Once you have read the records below, print them again exactly as they stand.

=== Data for this exercise ===

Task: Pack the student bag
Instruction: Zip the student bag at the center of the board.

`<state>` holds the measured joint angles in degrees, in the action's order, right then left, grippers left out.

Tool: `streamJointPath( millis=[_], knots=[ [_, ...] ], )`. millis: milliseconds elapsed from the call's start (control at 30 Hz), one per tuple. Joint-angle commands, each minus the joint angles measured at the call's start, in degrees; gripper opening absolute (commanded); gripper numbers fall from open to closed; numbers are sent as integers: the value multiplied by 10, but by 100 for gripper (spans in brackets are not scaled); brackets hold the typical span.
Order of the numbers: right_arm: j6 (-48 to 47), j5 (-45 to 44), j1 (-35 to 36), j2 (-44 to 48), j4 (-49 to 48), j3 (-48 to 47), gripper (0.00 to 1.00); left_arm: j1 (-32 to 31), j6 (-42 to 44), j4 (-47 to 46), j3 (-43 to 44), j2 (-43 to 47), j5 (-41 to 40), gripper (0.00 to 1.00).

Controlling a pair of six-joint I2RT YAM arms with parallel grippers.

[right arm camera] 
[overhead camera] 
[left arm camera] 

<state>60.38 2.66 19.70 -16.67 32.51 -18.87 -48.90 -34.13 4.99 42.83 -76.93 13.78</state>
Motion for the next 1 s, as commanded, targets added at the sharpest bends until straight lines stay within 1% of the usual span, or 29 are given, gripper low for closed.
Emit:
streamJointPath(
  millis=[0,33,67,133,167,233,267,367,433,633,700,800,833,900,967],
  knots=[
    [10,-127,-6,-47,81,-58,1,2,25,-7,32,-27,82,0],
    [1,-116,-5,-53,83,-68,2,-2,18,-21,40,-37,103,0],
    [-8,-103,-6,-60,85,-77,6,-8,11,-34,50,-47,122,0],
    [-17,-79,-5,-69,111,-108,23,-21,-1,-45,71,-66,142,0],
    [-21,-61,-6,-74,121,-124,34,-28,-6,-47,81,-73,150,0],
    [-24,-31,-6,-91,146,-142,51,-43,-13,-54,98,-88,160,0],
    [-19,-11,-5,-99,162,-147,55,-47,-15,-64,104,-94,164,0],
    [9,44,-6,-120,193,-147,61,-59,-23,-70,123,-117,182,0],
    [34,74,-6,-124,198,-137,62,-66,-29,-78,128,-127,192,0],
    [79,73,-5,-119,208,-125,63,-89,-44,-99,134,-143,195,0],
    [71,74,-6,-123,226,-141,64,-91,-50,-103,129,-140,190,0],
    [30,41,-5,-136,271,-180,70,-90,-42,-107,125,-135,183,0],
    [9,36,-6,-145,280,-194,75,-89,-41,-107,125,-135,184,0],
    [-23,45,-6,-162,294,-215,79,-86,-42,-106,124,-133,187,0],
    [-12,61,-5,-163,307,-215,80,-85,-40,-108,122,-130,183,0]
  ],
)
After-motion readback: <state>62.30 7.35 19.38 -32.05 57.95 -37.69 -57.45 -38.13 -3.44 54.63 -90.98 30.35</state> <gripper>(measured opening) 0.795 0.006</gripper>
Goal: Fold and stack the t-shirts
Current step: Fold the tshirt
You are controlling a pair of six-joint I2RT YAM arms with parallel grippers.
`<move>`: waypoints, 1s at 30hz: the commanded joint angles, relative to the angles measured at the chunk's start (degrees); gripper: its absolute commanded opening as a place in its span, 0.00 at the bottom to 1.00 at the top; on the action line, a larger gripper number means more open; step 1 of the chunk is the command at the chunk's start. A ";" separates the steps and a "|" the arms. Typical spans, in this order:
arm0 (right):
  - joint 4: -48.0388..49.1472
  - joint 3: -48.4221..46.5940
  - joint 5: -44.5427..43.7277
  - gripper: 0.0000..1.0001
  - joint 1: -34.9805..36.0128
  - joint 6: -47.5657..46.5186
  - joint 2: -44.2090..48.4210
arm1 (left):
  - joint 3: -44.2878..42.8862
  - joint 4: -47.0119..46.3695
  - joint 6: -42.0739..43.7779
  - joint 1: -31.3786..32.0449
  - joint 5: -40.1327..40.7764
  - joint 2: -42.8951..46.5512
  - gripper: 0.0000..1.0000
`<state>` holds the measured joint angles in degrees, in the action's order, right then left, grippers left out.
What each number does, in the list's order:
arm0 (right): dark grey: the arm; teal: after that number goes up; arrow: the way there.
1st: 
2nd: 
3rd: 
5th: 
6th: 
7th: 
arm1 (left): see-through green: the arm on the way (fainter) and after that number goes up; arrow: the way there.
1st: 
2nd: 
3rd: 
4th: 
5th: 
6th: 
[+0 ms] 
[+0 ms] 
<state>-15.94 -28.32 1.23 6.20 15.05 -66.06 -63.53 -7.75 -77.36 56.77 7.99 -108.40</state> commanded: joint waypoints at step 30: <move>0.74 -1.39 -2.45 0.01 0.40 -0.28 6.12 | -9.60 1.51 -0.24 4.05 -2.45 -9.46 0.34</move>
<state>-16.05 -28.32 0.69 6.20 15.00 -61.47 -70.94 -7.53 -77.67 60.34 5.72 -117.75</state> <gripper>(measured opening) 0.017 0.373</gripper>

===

### Exercise answer
Task: Pack the student bag
Instruction: Zip the student bag at the center of the board.

`<state>` holds the measured joint angles in degrees, in the action's order, right then left, grippers left out.

Tool: `streamJointPath( millis=[_], knots=[ [_, ...] ], )`. millis: milliseconds elapsed from the call's start (control at 30 Hz), one per tuple. Joint-angle commands, each minus the joint angles measured at the call's start, in degrees; gripper opening absolute (commanded); gripper numbers fall from open to closed; numbers are sent as integers: the value multiplied by 10, but by 100 for gripper (spans in brackets are not scaled); brackets hold the typical span.
Order of the numbers: right_arm: j6 (-48 to 47), j5 (-45 to 44), j1 (-35 to 36), j2 (-44 to 48), j4 (-49 to 48), j3 (-48 to 47), gripper (0.00 to 1.00); left_arm: j1 (-32 to 31), j6 (-42 to 44), j4 (-47 to 46), j3 (-43 to 44), j2 (-43 to 47), j5 (-41 to 40), gripper (0.00 to 1.00).

Controlling a pair of six-joint I2RT YAM arms with parallel grippers.

[right arm camera] 
[overhead camera] 
[left arm camera] 

<state>60.38 2.66 19.70 -16.67 32.51 -18.87 -48.90 -34.13 4.99 42.83 -76.93 13.78</state>
Motion for the next 1 s, as commanded, targets added at the sharpest bends until straight lines stay within 1% of the usual span, or 29 are given, gripper low for closed.
Emit:
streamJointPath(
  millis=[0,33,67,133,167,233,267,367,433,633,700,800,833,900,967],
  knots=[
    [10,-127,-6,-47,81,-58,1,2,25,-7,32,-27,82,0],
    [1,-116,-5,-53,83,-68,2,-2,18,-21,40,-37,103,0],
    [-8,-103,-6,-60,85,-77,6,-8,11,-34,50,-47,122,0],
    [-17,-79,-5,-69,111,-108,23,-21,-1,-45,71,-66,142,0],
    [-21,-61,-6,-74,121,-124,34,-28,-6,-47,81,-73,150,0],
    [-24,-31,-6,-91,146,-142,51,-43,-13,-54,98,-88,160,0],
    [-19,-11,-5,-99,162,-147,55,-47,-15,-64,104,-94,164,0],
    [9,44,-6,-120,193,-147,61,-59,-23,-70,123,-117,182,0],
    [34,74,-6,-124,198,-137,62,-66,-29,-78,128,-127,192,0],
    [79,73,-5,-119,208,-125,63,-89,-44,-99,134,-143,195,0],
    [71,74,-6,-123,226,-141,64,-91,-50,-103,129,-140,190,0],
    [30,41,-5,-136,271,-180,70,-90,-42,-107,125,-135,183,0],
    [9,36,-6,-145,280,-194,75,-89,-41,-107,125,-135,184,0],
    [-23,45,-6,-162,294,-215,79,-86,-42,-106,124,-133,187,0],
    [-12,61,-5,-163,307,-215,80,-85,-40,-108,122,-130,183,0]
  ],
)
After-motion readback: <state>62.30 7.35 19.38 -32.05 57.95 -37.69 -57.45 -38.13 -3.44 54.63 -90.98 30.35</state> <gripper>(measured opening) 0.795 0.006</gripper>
Goal: Fold and stack the t-shirts
Current step: Fold the tshirt
You are controlling a pair of six-joint I2RT YAM arms with parallel grippers.
`<move>`: waypoints, 1s at 30hz: the commanded joint angles, relative to the angles measured at the chunk's start (degrees); gripper: its absolute commanded opening as a place in its span, 0.00 at the bottom to 1.00 at the top; on the action line, a larger gripper number means more open; step 1 of the chunk is the command at the chunk's start. A ";" separates the steps and a "|" the arms. Typical spans, in this order:
arm0 (right):
  - joint 4: -48.0388..49.1472
  - joint 3: -48.4221..46.5940
  - joint 5: -44.5427..43.7277
  - gripper: 0.0000..1.0001
  - joint 1: -34.9805..36.0128
  - joint 6: -47.5657..46.5186
  - joint 2: -44.2090..48.4210
arm1 (left):
  - joint 3: -44.2878..42.8862
  - joint 4: -47.0119..46.3695
  - joint 6: -42.0739..43.7779
  - joint 1: -31.3786..32.0449
  - joint 5: -40.1327..40.7764
  - joint 2: -42.8951..46.5512
  - gripper: 0.0000..1.0000
`<state>` holds the measured joint angles in degrees, in the action's order, right then left, grippers left out.
What each number does, in the list's order:
arm0 (right): dark grey: the arm; teal: after that number goes up; arrow: the way there.
1st: 
2nd: 
3rd: 
5th: 
6th: 
7th: 
arm1 (left): see-through green: the arm on the way (fainter) and after that number goes up; arrow: the way there.
1st: 
2nd: 
3rd: 
4th: 
5th: 
6th: 
[+0 ms] 
[+0 ms] 
<state>-15.94 -28.32 1.23 6.20 15.05 -66.06 -63.53 -7.75 -77.36 56.77 7.99 -108.40</state> commanded: joint waypoints at step 30: <move>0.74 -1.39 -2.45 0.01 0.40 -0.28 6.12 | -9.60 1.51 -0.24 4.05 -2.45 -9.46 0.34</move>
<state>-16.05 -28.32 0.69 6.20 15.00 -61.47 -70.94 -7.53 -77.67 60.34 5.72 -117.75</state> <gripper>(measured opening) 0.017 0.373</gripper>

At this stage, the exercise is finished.